## What the task asks
From the line containing "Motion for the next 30" down to the last line of the material below, copy each line exactly and leave out the rest.

## Dataset records
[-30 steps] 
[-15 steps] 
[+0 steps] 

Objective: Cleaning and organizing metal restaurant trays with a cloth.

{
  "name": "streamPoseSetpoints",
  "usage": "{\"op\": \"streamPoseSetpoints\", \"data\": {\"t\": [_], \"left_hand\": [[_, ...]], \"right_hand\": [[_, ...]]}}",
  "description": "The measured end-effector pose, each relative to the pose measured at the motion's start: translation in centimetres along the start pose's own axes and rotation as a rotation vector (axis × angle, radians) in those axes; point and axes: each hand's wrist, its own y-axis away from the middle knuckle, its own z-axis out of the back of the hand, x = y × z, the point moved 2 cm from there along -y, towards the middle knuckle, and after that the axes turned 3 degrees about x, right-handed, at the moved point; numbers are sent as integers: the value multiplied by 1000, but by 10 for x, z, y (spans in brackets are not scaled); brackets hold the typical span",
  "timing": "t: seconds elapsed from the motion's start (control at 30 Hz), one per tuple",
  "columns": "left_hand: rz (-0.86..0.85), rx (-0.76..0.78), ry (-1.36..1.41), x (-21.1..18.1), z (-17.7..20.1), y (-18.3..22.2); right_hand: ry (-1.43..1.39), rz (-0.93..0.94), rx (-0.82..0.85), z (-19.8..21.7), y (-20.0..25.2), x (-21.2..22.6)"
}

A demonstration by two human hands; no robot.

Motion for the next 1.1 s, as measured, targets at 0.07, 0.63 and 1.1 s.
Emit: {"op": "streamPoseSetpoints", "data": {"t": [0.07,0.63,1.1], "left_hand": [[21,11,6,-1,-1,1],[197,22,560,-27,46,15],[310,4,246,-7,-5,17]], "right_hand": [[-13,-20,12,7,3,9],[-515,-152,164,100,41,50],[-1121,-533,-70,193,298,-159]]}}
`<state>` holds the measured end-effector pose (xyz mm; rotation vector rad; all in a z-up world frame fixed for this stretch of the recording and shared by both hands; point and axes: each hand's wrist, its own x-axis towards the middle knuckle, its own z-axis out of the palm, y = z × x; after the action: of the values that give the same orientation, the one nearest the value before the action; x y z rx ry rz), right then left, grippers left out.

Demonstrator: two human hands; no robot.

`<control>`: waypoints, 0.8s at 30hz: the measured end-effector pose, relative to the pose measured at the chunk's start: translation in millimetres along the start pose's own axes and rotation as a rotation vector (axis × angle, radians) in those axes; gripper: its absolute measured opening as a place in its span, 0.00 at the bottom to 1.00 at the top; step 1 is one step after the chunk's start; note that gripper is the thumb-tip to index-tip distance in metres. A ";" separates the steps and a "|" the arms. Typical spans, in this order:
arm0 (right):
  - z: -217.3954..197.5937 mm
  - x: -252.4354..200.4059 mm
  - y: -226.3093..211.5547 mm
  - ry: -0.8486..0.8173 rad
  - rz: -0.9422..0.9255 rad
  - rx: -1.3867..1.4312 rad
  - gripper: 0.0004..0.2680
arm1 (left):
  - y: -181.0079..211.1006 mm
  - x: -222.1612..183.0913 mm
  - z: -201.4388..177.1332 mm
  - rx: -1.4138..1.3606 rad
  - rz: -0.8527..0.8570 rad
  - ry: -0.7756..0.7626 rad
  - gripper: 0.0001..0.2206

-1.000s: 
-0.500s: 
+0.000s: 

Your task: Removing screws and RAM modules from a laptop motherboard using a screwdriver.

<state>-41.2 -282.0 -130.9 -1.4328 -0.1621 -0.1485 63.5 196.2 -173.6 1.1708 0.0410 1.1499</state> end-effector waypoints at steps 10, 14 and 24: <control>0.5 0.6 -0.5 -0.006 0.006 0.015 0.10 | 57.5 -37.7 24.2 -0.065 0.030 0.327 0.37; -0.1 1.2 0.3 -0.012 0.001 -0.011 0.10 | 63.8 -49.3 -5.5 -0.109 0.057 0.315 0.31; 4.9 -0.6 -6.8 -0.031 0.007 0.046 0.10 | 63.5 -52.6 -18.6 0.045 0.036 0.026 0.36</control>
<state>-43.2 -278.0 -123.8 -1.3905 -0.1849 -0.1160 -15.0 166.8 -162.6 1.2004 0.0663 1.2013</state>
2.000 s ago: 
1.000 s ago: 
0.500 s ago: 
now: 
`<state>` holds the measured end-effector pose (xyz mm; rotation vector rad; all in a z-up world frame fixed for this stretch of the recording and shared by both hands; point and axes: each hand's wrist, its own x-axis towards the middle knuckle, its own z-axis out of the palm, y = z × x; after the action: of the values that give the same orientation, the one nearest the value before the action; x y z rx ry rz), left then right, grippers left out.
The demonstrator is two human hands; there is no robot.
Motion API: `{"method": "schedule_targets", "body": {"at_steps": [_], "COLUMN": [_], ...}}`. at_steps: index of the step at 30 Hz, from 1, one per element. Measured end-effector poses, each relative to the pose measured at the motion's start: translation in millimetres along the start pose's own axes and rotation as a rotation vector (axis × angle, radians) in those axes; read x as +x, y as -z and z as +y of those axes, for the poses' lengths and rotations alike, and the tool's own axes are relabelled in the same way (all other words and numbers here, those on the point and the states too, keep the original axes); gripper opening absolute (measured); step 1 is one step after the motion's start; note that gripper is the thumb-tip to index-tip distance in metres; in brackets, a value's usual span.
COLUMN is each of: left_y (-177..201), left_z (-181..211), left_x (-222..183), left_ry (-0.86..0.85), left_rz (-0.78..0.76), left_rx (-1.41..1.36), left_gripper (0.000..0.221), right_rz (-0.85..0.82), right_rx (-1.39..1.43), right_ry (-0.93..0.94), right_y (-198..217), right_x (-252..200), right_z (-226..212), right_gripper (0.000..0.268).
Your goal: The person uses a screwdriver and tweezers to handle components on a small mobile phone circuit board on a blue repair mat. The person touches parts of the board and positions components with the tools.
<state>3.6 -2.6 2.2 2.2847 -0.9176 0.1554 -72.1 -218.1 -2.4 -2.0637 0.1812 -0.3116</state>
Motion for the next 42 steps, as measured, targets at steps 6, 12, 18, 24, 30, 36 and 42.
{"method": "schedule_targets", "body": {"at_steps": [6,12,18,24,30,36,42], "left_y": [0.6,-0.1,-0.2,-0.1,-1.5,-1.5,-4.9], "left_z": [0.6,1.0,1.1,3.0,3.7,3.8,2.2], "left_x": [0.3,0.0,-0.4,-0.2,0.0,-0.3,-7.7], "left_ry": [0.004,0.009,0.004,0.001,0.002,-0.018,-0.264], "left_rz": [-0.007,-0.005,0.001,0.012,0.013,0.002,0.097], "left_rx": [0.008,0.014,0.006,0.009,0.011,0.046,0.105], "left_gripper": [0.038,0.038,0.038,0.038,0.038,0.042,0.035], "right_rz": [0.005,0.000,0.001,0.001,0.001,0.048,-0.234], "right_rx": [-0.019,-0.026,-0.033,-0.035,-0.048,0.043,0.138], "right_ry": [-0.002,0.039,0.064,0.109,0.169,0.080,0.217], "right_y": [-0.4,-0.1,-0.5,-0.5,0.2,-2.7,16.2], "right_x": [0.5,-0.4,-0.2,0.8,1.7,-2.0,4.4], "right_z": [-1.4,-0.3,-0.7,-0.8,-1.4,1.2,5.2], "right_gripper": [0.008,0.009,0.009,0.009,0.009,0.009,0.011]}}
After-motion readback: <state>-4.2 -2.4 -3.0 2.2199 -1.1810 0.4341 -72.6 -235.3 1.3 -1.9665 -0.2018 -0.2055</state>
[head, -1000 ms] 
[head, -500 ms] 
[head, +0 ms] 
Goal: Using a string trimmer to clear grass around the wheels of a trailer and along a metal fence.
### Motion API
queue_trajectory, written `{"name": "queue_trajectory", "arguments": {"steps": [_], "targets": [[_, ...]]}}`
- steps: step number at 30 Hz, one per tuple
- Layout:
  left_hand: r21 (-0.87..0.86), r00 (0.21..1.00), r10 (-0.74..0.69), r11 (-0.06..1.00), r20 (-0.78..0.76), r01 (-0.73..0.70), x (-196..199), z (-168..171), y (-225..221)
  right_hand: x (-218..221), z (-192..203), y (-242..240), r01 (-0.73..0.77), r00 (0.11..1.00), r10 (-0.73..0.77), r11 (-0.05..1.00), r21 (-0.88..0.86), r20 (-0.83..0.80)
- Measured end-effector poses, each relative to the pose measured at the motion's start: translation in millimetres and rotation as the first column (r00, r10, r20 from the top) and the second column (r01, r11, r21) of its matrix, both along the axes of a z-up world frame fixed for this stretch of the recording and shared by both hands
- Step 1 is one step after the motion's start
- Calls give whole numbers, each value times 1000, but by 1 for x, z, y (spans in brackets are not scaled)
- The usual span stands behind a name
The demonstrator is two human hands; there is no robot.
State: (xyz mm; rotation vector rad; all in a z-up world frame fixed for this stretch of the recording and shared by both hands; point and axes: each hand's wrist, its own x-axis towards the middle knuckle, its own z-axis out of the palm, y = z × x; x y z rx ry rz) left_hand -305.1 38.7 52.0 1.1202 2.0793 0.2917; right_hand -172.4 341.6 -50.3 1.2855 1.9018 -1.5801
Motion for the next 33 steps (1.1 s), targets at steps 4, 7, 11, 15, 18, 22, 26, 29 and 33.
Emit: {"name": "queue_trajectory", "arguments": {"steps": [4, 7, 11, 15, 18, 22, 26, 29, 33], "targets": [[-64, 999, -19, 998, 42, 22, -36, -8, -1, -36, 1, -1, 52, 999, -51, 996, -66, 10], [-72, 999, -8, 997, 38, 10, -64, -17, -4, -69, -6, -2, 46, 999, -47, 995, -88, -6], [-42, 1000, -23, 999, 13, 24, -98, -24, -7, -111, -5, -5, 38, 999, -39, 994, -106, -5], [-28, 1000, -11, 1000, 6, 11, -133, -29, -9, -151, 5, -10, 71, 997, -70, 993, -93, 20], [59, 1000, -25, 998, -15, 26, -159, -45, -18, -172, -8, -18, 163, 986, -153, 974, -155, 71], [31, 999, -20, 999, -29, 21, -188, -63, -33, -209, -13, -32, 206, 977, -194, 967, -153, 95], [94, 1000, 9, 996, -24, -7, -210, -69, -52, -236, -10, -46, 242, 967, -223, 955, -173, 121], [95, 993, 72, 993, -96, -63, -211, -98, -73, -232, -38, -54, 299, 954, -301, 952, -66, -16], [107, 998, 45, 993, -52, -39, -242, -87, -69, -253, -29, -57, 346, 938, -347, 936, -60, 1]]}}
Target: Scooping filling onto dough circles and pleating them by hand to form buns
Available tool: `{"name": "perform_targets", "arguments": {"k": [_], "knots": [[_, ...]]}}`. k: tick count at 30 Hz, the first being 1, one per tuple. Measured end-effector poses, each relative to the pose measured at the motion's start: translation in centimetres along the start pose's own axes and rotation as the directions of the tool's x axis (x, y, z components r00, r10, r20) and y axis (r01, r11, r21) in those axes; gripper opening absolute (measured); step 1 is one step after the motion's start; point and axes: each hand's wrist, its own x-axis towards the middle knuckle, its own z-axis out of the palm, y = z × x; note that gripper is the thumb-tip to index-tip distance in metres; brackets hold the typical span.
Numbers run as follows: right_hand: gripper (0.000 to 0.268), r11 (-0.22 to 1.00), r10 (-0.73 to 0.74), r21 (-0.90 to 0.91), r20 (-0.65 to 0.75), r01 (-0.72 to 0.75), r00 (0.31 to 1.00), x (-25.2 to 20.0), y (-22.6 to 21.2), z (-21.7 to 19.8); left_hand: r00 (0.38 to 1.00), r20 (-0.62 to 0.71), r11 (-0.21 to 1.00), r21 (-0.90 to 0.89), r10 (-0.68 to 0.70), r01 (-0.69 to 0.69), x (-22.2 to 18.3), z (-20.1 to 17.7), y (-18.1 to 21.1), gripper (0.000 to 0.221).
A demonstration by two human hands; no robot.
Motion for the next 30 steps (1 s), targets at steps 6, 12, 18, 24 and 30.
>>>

## Answer for this exercise
Motion for the next 30 steps (1 s), targets at steps 6, 12, 18, 24 and 30.
>>>

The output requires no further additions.